== Exercise goal ==
Would you output the entries below only from the line containing "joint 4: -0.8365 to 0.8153" through the line containing "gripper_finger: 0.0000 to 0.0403", exactly as they stand and with both ends included?

+===+

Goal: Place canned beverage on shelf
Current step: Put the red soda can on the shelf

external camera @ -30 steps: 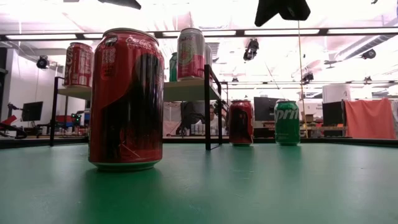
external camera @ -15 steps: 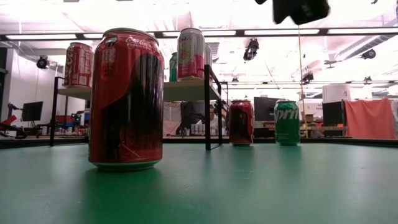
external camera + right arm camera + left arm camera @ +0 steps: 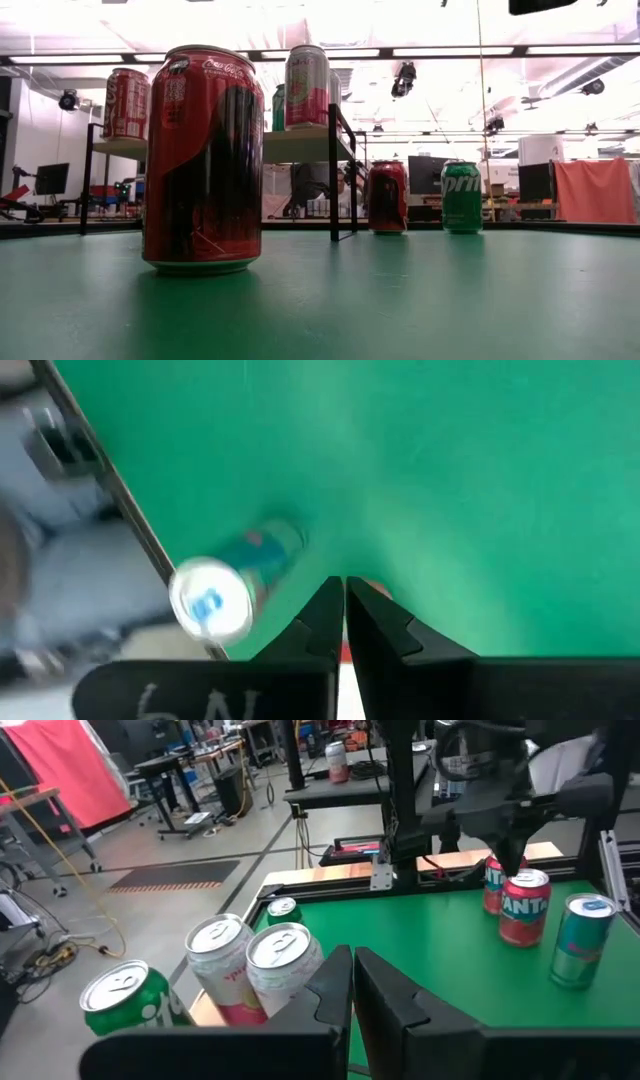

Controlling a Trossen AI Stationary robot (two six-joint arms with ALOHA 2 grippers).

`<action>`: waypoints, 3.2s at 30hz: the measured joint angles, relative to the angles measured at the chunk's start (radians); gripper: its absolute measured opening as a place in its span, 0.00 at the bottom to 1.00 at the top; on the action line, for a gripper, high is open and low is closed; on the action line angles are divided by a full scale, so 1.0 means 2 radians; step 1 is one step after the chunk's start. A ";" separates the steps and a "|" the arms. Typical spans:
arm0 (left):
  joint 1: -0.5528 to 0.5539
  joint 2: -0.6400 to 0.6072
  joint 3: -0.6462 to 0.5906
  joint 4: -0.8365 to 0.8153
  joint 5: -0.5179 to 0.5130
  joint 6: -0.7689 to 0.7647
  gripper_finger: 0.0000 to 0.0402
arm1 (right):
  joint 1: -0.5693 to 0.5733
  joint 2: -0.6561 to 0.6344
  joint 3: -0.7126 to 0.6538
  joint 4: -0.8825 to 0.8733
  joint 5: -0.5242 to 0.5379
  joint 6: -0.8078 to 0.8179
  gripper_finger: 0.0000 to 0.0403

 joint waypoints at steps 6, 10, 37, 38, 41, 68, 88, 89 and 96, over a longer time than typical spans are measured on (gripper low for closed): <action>-0.001 0.003 0.000 0.002 0.000 -0.010 0.00 | 0.055 0.001 -0.009 -0.041 0.000 -0.010 0.02; -0.001 0.003 0.000 0.009 0.000 -0.011 0.00 | 0.084 0.001 -0.021 -0.042 0.006 -0.036 0.02; -0.001 0.003 0.000 0.025 0.000 0.008 0.00 | 0.093 0.001 -0.027 -0.070 -0.013 0.336 0.80; -0.001 0.003 0.000 0.025 0.000 0.008 0.00 | 0.094 0.001 -0.032 -0.064 -0.013 0.340 0.81; -0.001 0.003 0.000 0.023 0.000 0.008 0.00 | 0.101 0.001 -0.052 -0.040 -0.015 0.348 0.82; -0.001 0.003 0.000 0.022 0.000 0.013 0.00 | 0.129 0.000 -0.179 0.074 -0.037 0.383 0.81; 0.000 0.003 0.000 0.022 0.000 0.027 0.00 | 0.124 0.000 -0.235 0.114 -0.012 0.383 0.75; -0.001 0.003 0.000 0.022 -0.001 0.027 0.00 | 0.123 0.000 -0.233 0.114 -0.009 0.384 0.75; 0.000 0.003 0.000 0.021 0.000 0.027 0.00 | 0.114 0.003 -0.195 0.062 0.026 0.379 0.74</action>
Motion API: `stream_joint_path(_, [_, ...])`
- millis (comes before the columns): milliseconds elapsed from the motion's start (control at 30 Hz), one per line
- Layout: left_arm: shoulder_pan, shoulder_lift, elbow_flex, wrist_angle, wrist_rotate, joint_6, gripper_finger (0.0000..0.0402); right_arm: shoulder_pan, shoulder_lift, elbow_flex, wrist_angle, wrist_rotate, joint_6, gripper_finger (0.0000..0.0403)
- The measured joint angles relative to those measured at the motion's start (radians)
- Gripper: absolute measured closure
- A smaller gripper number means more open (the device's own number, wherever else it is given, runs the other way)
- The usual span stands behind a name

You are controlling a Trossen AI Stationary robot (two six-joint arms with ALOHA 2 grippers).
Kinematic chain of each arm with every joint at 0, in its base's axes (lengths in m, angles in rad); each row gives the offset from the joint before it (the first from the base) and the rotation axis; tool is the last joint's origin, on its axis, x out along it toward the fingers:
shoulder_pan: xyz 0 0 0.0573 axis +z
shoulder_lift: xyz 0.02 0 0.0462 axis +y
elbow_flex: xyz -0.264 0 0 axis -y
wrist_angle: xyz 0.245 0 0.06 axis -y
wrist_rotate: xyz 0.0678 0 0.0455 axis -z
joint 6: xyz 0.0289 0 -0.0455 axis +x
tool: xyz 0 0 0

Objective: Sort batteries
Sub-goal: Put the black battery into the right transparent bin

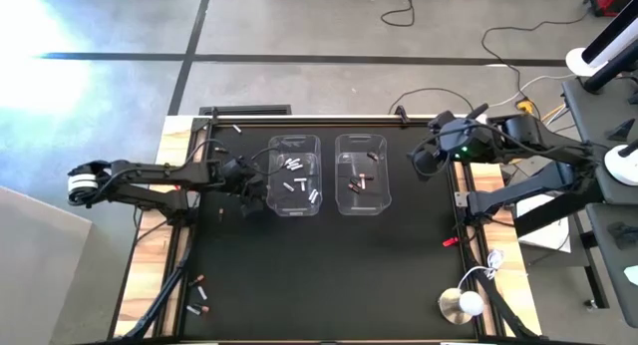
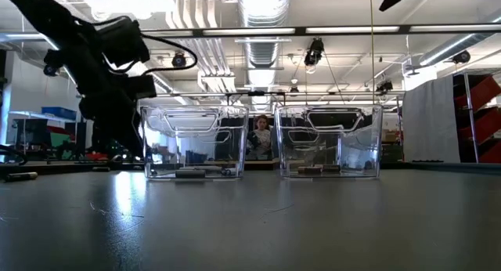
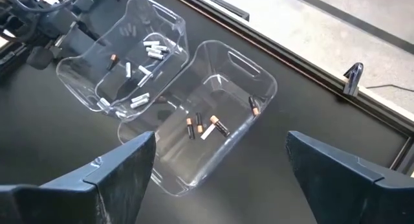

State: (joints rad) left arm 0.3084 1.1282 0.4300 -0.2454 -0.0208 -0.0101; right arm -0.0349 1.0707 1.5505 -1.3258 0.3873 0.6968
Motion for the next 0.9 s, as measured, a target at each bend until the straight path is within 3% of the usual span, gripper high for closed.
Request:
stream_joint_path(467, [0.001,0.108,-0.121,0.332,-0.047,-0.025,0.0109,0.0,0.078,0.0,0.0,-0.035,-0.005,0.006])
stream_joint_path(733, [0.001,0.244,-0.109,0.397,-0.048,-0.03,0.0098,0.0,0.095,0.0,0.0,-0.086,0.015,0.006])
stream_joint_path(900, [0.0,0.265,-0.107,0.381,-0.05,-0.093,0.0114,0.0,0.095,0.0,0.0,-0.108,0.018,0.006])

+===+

== Answer box ==
  joint 4: -0.8365 to 0.8153
  joint 5: -0.5179 to 0.5130
  joint 6: -0.7689 to 0.7647
  gripper_finger: 0.0000 to 0.0402
arm1 (right):
  joint 1: -0.5693 to 0.5733
  joint 2: -0.6561 to 0.6344
  joint 3: -0.7126 to 0.6538
  joint 4: -0.8825 to 0.8733
  joint 5: -0.5242 to 0.5379
  joint 6: -0.8078 to 0.8179
  gripper_finger: 0.0000 to 0.0403

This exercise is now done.